Sin embargo, su felicidad no duró mucho. Primero el conductor del camión (y compañero de trabajo) interpuso una denuncia contra él asegurando que en realidad el boleto premiado era suyo y que Abraham Shakespeare se lo había robado de la cartera aprovechando una de las entregas de carne. Sería verdad o no. Lo cierto es que no hay mucha base para fiarse ni de uno ni de otro: cuando hay tantos millones en juego los mortales corrientes suelen olvidarse de que el dinero no es más que papel pintado.

Fue peor lo que ocurrió poco después, en abril de 2009, cuando el hombre literalmente se esfumó. Hubo quien pensó que simplemente se había largado con el dinero a iniciar una nueva vida en otra parte, pero su ausencia también despertó sospechas de que le hubiera podido pasar algo. Su amiga y por entonces portavoz Dorice Moore declaraba públicamente estar preocupada porque ni siquiera había dado un telefonazo durante el (en EE.UU.) sacrosanto Día de Acción de Gracias. Pero resulta que algunos meses más tarde el cadáver apareció..., en el patio de la casa del novio de la propia Dorice. Vaya, vaya…

Es más, la Policía descubrió que Dorice había transferido más de un millón de dólares de la cuenta de Abraham Shakespeare a la suya, aunque cuando se lo reprocharon ella insistió en que había sido un regalo de su representado. La historia se ha convertido en uno de los grandes culebrones de la prensa norteamericana, que sigue el caso con expectación para ver si se aclaran todos los aspectos del mismo.
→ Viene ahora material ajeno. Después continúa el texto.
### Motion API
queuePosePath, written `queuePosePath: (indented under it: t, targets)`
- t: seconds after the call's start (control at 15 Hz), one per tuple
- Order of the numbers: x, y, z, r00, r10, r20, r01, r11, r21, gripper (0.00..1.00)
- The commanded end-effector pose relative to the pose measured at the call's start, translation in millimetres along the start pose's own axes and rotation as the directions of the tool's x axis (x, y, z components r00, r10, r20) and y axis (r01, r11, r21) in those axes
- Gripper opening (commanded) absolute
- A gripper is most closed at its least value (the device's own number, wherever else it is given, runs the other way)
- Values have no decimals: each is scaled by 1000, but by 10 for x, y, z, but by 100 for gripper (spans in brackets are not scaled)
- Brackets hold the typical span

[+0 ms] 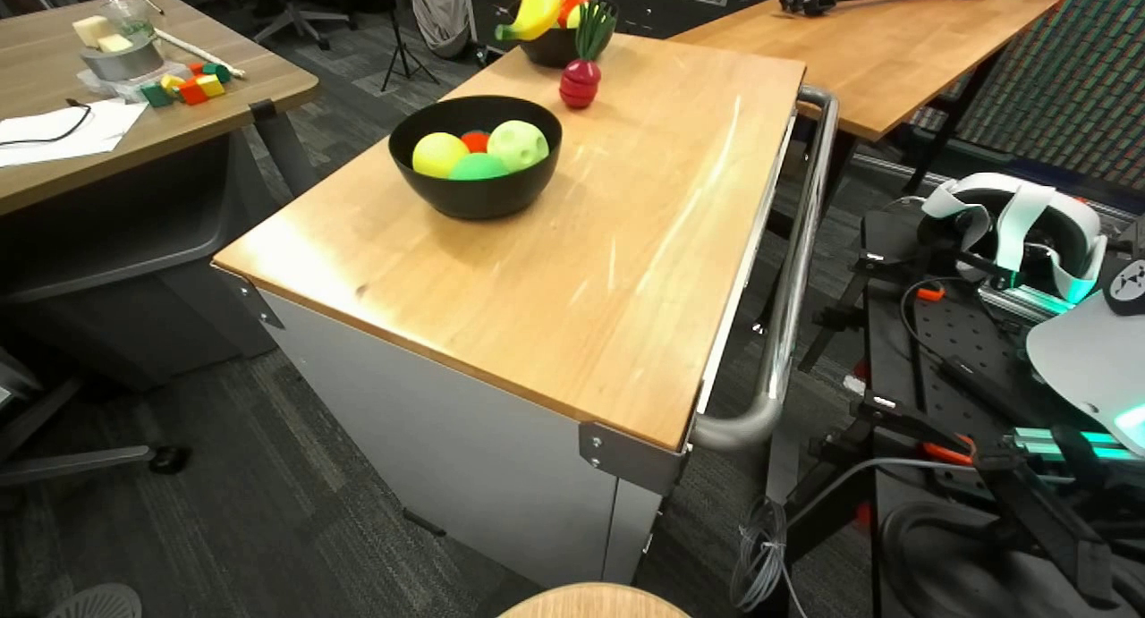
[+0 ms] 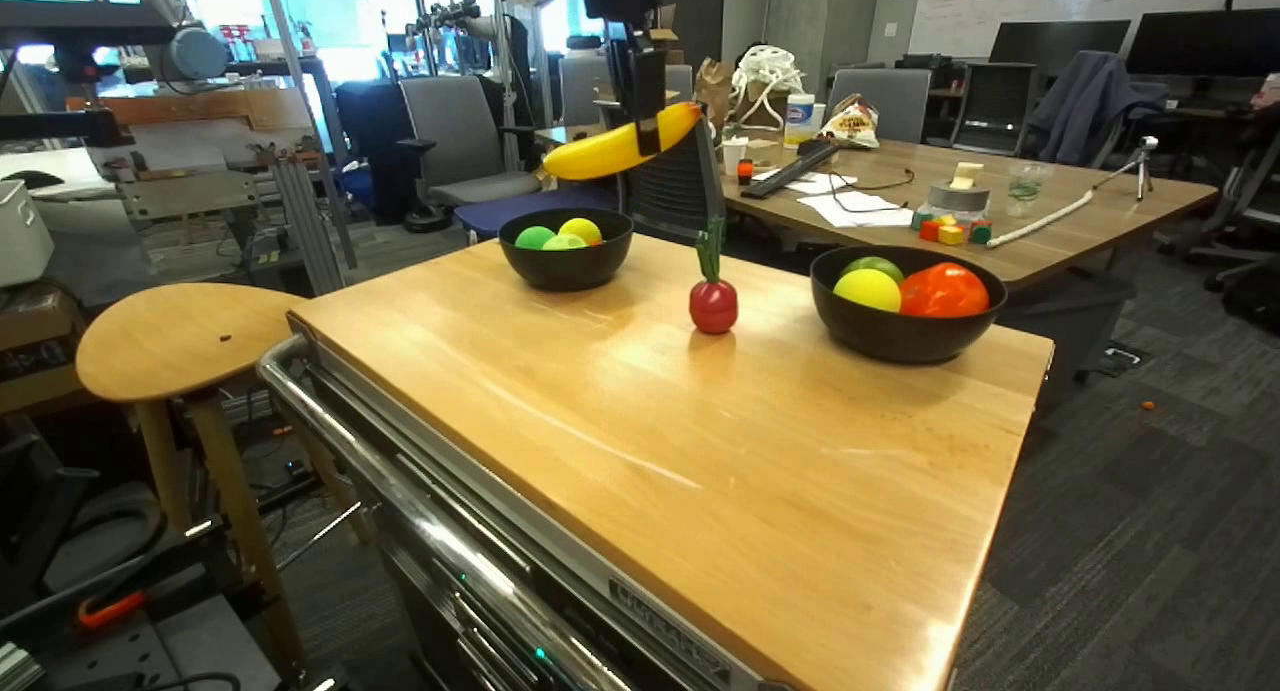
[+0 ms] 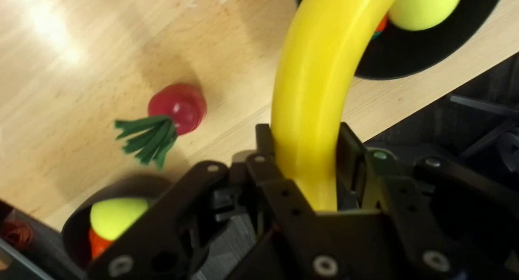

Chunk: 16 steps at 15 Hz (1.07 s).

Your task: Remove all the plastic vegetables and fruits from the two bowls

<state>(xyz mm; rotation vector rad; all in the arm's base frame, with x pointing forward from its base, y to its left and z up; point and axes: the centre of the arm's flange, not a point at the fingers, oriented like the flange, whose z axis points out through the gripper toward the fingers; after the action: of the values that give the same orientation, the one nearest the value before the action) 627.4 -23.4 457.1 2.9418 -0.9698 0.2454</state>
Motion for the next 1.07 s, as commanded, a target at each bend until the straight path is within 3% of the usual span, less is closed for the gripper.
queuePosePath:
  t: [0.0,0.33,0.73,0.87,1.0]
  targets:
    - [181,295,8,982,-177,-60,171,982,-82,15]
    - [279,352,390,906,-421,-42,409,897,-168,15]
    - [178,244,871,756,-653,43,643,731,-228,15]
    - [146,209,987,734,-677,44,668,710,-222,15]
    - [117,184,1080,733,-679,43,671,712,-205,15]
Si este tipo no hubiera ganado la lotería (o robado el boleto premiado, quién lo sabe), probablemente su vida seguiría siendo tan miserable como antes, pero al menos estaría vivo. ¿Mala suerte? Claro que, desde otro punto de vista, más tranquilo no puede estar porque una vez muerto ya no tiene que preocuparse de si no tiene futuro laboral, si ha de comer tres veces al día o debe pagar impuestos. ¿Buena suerte?

¿Quién lo sabe?


P.D.: Hoy es 1 de febrero. ¡Feliz fiesta de Imbolc! ¡Feliz año nuevo celtíbero! ¡Feliz Brigia/Friga!